Herr Klein twisted on the seat to retrieve her carpetbag and handed it to her.
“You travel light,” he said. His face full of weather wrinkles didn’t add anything to the comment, yet Ingeborg was compelled to say, “It’s only a short visit”.
Herr Klein gathered the reins in his lap and nodded just once.
“The length Fräulein Dagmar had gone to make the manor comfortable again. Everyone at the dorf speaks about it.” A smile flashed on his face. “We’ve all hoped—”
He didn’t say what they all hoped, though Ingeborg guessed. It was such a puzzling feeling.
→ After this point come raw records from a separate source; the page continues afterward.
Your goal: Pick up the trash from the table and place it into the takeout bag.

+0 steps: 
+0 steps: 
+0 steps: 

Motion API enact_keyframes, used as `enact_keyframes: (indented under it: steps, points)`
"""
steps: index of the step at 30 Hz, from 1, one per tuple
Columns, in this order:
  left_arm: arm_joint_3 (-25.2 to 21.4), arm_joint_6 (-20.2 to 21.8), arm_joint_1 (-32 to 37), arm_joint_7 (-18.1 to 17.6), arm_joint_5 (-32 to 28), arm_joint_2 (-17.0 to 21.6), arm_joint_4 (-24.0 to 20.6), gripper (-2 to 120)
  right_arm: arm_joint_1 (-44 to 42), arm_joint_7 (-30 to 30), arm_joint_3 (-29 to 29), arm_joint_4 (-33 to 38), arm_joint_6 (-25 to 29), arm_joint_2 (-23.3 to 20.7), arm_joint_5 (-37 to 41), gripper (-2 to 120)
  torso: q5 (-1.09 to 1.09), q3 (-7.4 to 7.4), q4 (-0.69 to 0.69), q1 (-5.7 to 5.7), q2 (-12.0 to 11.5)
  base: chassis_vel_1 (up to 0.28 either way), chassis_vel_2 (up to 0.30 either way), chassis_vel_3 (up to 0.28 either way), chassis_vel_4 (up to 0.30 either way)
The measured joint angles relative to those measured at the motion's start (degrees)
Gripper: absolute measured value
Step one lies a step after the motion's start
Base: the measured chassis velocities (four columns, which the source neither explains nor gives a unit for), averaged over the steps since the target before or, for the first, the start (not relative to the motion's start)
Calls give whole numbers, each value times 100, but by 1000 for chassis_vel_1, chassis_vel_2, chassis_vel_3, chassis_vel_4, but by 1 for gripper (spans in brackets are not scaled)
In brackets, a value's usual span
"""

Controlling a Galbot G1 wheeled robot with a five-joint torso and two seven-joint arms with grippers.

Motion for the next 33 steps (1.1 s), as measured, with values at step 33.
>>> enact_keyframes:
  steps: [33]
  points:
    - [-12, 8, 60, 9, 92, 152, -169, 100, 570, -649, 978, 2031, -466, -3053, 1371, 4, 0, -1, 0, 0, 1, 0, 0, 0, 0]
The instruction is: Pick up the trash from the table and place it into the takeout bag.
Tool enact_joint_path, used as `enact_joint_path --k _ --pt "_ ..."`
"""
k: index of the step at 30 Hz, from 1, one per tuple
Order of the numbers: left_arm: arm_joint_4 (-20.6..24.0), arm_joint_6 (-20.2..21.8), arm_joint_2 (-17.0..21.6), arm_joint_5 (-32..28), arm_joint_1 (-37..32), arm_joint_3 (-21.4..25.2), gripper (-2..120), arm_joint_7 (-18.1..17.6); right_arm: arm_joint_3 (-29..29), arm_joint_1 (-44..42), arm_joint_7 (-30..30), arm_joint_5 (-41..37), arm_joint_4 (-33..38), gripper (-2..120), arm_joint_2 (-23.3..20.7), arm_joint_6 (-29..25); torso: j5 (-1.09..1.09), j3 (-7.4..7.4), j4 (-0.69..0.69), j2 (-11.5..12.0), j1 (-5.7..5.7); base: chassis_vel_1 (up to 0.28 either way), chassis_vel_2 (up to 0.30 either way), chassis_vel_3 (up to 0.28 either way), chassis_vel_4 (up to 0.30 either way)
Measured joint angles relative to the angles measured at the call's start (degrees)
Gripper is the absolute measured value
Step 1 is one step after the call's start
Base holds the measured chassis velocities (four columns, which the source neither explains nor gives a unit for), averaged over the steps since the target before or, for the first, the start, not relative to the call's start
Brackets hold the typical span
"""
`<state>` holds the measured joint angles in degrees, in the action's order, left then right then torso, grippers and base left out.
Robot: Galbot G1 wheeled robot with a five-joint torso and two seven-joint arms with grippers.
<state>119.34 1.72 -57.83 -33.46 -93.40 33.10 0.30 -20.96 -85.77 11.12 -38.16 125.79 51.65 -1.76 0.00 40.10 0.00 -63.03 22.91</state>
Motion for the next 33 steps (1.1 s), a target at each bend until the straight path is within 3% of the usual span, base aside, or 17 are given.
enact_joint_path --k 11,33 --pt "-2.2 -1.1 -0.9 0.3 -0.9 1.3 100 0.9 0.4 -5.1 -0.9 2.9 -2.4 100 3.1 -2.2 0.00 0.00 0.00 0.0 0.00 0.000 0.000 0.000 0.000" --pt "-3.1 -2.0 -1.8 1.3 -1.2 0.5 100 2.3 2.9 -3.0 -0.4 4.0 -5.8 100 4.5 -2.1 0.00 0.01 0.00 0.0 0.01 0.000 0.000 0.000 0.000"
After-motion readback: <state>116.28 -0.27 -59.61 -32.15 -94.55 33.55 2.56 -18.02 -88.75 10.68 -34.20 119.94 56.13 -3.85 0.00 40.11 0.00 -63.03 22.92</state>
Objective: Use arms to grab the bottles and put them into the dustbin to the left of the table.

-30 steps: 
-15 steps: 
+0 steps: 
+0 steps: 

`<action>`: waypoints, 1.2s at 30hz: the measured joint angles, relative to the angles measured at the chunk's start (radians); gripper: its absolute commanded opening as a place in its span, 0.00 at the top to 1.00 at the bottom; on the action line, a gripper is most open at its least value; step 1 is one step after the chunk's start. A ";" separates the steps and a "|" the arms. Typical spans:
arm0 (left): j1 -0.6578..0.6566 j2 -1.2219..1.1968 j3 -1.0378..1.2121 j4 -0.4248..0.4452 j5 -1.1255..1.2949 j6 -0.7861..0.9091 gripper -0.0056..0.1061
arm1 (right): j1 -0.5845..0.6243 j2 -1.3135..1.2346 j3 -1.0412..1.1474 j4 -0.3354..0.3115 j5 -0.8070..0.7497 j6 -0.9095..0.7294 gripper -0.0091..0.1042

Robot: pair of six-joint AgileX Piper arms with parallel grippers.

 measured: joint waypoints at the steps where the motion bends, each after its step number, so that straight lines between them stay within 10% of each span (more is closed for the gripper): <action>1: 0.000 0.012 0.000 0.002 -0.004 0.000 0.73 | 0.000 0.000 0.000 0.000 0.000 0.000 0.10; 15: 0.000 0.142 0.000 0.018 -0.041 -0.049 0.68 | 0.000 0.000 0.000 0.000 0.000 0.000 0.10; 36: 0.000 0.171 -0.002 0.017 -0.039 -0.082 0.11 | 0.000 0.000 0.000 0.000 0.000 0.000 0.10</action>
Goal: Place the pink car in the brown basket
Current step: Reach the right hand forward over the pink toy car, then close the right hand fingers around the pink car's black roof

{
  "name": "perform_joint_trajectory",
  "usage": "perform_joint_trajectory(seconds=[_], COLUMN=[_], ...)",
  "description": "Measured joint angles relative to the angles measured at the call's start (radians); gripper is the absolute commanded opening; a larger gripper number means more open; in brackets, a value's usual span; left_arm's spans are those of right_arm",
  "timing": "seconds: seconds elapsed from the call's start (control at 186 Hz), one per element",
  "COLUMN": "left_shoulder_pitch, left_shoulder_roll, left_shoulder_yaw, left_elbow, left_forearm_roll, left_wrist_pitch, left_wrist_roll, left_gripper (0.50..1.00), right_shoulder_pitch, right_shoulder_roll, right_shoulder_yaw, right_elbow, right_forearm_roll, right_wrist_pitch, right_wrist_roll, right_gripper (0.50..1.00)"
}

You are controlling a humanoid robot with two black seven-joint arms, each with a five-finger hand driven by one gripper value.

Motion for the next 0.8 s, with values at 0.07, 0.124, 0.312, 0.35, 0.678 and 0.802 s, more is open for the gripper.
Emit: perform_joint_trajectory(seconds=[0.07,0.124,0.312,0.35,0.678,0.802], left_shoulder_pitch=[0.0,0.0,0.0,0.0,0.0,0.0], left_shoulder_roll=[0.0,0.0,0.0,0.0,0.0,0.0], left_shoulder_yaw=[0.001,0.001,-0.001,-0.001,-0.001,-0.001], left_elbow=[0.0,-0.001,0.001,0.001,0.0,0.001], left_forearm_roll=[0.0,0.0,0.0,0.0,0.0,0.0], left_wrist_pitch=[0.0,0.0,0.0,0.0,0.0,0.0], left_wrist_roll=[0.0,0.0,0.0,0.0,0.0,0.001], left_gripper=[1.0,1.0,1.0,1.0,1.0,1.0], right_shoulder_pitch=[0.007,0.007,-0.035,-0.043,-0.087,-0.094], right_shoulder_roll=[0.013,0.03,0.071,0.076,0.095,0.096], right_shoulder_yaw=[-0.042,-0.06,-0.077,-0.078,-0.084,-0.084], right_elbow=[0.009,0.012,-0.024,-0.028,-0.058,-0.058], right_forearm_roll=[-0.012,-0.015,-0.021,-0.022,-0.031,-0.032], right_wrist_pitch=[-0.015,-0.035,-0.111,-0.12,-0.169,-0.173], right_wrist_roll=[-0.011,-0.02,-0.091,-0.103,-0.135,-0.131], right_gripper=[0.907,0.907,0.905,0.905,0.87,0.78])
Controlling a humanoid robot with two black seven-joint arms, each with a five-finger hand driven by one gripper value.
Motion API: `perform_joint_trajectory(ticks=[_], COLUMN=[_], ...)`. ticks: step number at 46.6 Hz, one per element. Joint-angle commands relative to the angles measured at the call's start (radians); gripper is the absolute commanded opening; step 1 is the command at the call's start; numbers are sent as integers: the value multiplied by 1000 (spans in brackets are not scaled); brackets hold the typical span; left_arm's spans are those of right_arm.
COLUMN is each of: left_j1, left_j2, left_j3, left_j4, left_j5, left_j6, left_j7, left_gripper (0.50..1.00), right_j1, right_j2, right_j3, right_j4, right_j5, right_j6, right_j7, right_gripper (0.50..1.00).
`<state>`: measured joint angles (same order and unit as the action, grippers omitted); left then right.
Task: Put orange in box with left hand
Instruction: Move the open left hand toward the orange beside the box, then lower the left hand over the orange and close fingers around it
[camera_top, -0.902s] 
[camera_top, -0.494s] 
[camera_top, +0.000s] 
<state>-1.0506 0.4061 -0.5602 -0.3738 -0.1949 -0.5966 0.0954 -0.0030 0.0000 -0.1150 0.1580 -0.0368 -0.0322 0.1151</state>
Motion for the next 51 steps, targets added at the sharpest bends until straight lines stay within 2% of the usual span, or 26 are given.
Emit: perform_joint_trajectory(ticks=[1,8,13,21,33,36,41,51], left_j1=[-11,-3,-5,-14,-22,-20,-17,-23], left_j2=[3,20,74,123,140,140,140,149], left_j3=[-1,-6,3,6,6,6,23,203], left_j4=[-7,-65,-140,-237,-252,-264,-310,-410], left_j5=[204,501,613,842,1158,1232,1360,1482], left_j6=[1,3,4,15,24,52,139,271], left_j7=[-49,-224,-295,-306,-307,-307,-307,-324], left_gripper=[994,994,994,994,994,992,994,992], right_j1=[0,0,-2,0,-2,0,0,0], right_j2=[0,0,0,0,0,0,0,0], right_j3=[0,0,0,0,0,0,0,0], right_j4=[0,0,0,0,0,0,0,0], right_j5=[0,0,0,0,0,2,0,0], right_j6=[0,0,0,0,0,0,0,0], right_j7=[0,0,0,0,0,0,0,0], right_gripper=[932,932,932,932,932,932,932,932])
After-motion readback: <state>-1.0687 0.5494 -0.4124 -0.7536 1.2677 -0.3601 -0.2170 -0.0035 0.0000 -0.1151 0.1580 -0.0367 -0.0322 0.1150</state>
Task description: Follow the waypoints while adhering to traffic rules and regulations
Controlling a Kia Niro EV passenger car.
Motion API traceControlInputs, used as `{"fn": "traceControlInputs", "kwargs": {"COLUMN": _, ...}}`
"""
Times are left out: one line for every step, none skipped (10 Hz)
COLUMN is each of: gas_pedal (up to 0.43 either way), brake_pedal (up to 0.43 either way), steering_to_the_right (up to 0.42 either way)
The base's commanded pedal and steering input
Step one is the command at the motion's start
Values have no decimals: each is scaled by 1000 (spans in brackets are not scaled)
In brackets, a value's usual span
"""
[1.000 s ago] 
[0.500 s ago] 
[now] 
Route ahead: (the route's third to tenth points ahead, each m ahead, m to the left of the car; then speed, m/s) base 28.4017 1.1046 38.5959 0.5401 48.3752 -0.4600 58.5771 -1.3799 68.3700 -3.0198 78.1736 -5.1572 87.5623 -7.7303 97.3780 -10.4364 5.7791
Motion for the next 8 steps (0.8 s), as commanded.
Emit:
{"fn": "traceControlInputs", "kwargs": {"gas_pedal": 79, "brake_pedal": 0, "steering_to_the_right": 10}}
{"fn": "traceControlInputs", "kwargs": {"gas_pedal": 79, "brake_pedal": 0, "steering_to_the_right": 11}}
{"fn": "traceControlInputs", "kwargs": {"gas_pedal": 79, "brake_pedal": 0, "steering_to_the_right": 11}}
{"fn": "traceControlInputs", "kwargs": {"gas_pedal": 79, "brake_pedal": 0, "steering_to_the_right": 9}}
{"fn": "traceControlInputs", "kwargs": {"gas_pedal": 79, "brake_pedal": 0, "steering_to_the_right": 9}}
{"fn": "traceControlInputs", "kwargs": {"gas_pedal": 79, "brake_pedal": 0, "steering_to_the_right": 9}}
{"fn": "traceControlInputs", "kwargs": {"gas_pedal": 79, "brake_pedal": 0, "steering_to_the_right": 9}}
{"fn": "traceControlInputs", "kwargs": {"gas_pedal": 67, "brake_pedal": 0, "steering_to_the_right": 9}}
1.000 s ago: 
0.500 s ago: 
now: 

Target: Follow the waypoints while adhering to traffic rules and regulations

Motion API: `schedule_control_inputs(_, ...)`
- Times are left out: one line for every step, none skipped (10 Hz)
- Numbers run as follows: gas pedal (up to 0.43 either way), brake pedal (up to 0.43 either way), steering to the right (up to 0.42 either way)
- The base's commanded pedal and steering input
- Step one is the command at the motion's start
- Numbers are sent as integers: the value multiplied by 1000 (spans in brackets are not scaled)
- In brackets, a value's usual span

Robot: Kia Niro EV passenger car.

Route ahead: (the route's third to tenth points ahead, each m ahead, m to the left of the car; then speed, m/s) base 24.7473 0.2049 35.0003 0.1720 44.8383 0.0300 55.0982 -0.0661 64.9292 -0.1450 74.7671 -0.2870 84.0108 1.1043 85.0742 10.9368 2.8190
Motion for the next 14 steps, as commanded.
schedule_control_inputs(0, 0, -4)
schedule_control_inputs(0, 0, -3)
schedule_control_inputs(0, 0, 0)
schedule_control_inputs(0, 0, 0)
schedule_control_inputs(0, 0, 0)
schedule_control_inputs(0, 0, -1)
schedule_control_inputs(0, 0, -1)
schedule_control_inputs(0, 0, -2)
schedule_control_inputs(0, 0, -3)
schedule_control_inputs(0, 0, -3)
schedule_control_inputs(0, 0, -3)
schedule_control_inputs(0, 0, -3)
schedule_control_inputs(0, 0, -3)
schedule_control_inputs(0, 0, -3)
Knowing so many people hoped she’d come home, and yet being unable to decide where that home was.
She smiled. “Thanks for giving me a passage.”
Herr Klein nodded again.
“It was a pleasure, Fräulein. It’s a pleasure to see you back. Herr Weiss will be smiling, wherever he be.” He crossed himself and clicked his tongue, nudging the horse to turn on the gravel path.
“Maybe I’ll see you at Schneedorf,” he said, saluting her.
Ingeborg watched him fade in the mist, then she turned to the manor.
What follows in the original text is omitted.